これから日本は少子化に向かうのは確実で、小児科を受診するお子さんは確実に減っていくでしょう。日本の将来が不安になるのですが、かえってきちんと丁寧な診察が出来るのかも知れません。今の診療が適当という訳ではないのですが、どうしても冬の繁忙期は時間に追われてしまい、説明が上手く出来ないこともあります。一般診療が減少するのとは反対に、ワクチン接種はこれから小児科医の仕事の主流になっていくのではないでしょうか。任意接種のワクチンも定期化されれば、もっと多くの方が接種をされるでしょう。願わくは、おたふくかぜ、水痘、B型肝炎が早く定期化されるといいのですが、先日の答申を見る限りではもう少し先送りされる見込みです。
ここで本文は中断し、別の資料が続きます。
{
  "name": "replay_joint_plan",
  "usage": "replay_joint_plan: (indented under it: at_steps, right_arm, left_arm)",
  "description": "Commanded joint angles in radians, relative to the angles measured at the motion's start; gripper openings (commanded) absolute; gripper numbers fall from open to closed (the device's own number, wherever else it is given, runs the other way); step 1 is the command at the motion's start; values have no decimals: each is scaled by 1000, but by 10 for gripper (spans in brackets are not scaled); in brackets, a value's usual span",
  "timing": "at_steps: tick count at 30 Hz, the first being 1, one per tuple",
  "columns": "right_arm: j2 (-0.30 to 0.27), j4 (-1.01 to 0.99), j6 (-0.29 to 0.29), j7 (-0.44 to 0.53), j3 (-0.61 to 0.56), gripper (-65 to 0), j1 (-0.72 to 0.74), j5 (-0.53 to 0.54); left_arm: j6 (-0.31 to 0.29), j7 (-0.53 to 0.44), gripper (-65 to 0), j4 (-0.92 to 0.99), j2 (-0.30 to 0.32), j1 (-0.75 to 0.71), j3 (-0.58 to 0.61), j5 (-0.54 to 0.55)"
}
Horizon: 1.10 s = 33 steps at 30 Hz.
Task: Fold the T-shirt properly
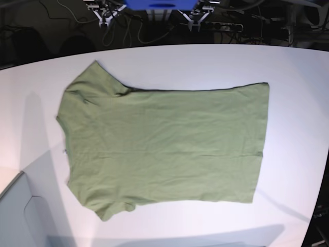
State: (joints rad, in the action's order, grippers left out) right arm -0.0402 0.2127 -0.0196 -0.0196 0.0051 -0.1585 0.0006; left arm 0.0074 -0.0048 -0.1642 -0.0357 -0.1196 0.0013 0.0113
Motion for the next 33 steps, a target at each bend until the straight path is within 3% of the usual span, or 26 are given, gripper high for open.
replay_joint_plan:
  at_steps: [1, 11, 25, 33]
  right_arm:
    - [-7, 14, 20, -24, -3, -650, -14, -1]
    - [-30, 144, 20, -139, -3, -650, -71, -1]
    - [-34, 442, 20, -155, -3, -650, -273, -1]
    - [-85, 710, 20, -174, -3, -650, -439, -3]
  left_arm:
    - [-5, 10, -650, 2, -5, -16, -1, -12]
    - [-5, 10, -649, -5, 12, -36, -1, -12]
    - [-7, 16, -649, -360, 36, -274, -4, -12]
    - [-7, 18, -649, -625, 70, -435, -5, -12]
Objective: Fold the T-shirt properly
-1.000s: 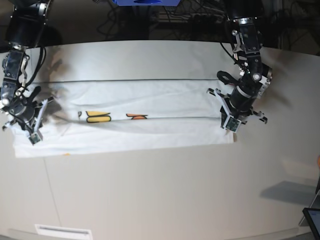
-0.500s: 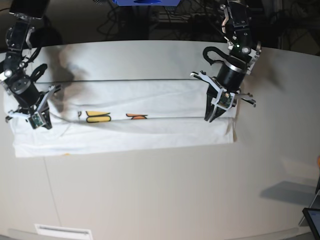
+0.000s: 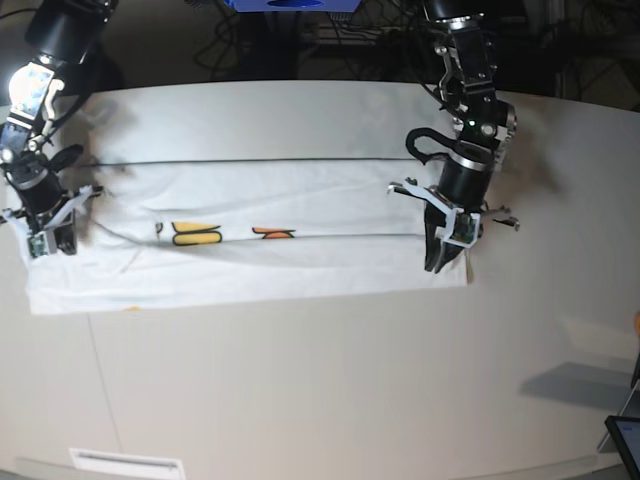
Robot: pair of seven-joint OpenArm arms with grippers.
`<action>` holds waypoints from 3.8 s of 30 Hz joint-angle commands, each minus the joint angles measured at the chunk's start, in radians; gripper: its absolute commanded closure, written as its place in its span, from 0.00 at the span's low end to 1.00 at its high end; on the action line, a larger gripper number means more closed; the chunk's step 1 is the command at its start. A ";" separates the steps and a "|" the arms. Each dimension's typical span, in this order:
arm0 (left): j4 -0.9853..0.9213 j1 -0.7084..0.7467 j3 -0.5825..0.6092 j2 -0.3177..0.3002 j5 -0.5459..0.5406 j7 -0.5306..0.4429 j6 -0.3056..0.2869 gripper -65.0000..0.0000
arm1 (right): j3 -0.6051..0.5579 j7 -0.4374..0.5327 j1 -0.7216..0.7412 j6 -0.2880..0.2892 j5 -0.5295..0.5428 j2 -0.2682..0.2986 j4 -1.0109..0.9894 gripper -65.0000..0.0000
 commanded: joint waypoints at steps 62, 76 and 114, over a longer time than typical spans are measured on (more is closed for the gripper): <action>0.054 0.063 -0.374 -0.199 -0.575 0.435 -0.097 0.48 | -0.100 0.025 0.051 -0.008 0.015 0.015 -0.204 1.00; -0.020 0.058 -0.380 -0.270 -1.109 0.541 -0.097 0.13 | -0.100 0.025 0.033 -0.005 0.015 0.018 -0.203 1.00; -0.442 -0.183 -0.138 -0.236 -1.103 0.818 -0.022 0.14 | -0.099 0.025 0.033 -0.005 0.013 0.020 -0.203 1.00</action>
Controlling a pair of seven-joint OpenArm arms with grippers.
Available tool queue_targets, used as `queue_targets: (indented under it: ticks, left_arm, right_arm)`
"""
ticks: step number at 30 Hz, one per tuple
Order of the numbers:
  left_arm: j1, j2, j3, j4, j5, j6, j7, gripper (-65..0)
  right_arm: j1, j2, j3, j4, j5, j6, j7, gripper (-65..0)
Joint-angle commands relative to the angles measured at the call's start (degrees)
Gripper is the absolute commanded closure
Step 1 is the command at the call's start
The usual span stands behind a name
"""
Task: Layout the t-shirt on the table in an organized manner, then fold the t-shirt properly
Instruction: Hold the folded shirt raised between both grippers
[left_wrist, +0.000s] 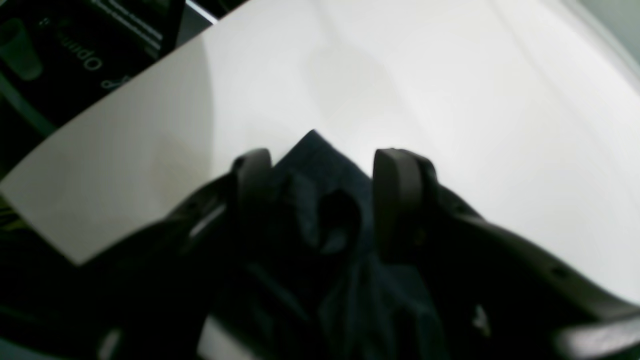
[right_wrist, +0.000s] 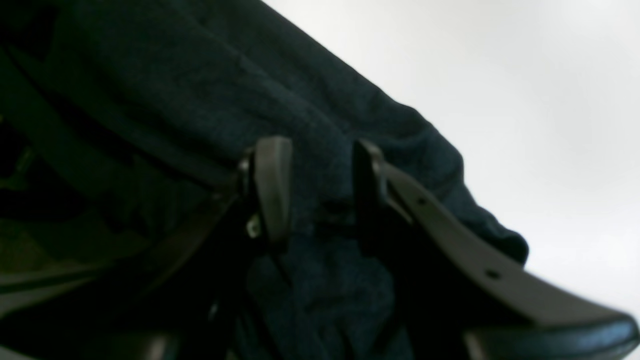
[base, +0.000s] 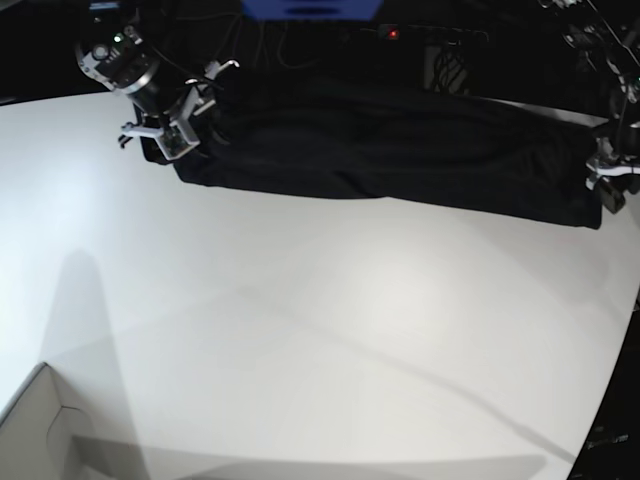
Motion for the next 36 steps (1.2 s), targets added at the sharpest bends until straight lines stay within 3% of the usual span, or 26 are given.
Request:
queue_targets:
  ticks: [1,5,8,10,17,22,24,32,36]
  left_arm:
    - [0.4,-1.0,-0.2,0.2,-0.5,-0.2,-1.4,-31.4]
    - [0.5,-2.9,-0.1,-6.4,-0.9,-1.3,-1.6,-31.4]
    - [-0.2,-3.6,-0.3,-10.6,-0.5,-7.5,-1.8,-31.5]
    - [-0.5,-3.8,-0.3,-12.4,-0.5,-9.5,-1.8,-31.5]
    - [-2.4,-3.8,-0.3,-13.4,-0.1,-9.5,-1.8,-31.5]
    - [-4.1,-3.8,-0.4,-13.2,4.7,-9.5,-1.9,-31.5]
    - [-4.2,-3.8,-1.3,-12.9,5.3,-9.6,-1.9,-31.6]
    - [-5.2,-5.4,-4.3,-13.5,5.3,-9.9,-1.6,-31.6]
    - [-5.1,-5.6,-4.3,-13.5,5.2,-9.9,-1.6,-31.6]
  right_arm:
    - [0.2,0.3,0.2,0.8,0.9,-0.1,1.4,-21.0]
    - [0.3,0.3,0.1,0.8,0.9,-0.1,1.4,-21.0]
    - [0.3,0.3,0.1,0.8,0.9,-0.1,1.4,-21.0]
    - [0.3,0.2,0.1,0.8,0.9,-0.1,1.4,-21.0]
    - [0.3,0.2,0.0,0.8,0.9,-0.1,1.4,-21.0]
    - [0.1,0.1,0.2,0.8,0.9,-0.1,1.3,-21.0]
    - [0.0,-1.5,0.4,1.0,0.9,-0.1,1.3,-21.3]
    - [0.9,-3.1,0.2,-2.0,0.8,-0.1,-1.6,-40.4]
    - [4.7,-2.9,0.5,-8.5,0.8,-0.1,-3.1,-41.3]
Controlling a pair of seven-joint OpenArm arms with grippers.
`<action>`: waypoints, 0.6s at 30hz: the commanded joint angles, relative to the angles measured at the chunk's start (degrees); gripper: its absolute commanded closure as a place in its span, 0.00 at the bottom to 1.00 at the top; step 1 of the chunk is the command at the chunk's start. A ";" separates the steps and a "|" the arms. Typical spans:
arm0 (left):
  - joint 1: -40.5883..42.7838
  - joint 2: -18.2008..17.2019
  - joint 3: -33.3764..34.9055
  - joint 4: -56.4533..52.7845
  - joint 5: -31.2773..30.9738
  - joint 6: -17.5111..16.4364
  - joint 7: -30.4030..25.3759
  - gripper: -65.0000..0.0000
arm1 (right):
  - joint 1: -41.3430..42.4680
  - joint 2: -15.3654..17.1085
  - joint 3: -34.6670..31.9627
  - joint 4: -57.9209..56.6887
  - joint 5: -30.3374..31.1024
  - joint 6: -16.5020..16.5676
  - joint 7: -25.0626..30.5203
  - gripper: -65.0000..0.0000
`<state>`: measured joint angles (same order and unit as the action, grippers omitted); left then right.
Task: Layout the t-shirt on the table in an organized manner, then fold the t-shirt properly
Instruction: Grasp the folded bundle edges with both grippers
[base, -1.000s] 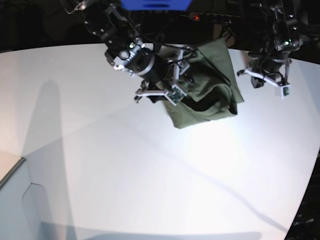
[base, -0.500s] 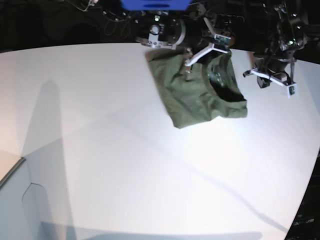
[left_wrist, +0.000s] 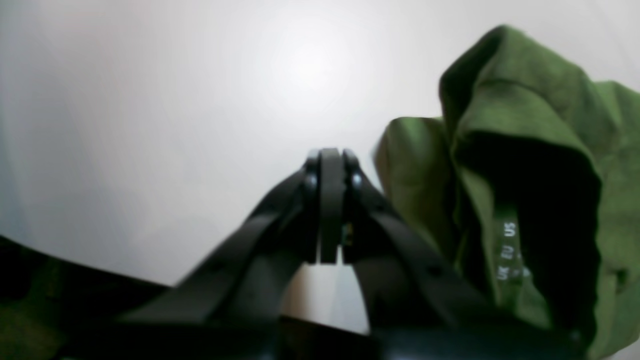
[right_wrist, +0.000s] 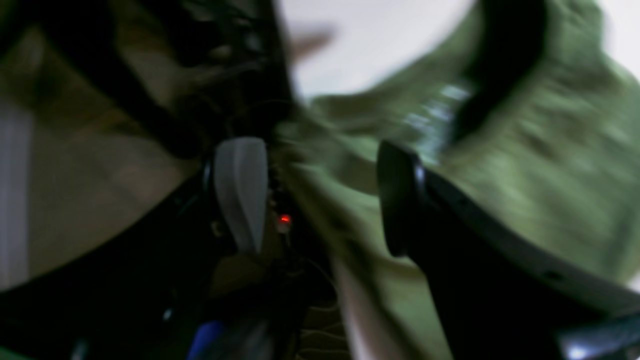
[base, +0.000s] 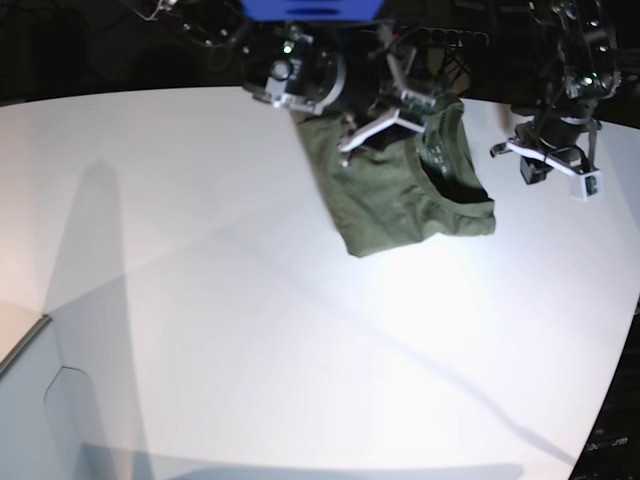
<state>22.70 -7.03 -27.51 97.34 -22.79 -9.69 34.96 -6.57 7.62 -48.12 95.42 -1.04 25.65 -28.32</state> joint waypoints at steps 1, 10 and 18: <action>0.55 -0.58 -1.37 1.08 -0.38 -0.28 -1.16 1.00 | 0.46 -0.54 1.39 1.24 0.73 0.15 1.46 0.46; 2.22 -0.05 -6.21 -0.50 -0.73 -0.28 -1.16 1.00 | 1.86 -5.46 18.98 0.19 0.73 0.15 1.37 0.46; -1.56 1.88 0.47 -6.22 -0.29 0.16 -1.16 1.00 | 3.54 -7.57 24.95 -2.98 0.73 0.15 1.37 0.46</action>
<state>21.67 -4.58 -26.59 89.93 -22.59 -9.23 35.62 -3.84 0.64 -23.03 91.46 -1.10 25.67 -28.69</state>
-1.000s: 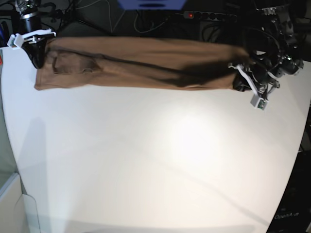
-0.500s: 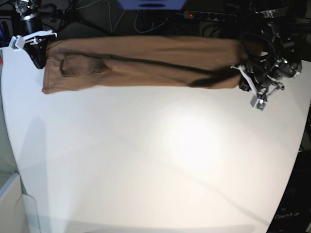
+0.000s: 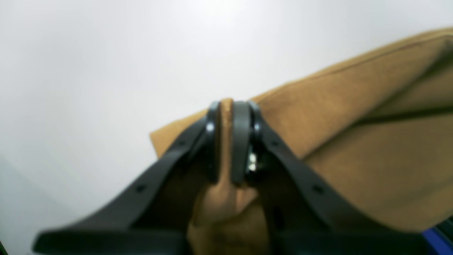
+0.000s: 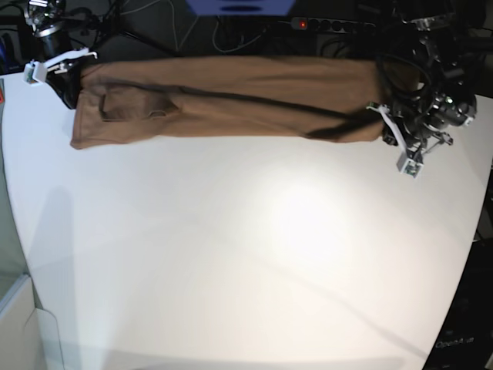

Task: Fold the T-shirt properly
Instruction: 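Lower the stretched shirt strip onto the table with both grippers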

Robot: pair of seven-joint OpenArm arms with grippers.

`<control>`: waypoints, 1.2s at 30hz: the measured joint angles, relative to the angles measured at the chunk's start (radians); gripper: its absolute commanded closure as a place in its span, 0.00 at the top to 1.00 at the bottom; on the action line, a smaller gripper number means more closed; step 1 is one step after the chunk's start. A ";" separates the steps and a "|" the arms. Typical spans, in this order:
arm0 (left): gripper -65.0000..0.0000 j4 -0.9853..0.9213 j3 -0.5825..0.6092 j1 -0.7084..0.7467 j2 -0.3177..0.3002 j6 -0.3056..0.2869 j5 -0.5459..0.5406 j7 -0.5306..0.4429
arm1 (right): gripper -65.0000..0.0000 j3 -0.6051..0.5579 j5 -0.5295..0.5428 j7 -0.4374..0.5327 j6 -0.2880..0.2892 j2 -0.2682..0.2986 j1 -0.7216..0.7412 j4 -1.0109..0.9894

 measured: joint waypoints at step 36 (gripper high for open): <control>0.05 0.000 0.000 -0.030 0.020 0.000 0.007 0.011 | 0.04 0.081 -0.291 0.049 0.008 -0.081 0.072 0.006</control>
時間があるので、ついいろいろな事を考えてしまいますが、いつの時代もこどもの笑顔は変わりません。外来でいろんな笑顔を見るたびに、この仕事に就いて良かったなとつくづく思うこの頃です。自分のこどもも大きくなったためなのか、自分が年を取ったせいなのかはわかりませんが、小さいお子さんがすごくかわいく思えるこの頃です。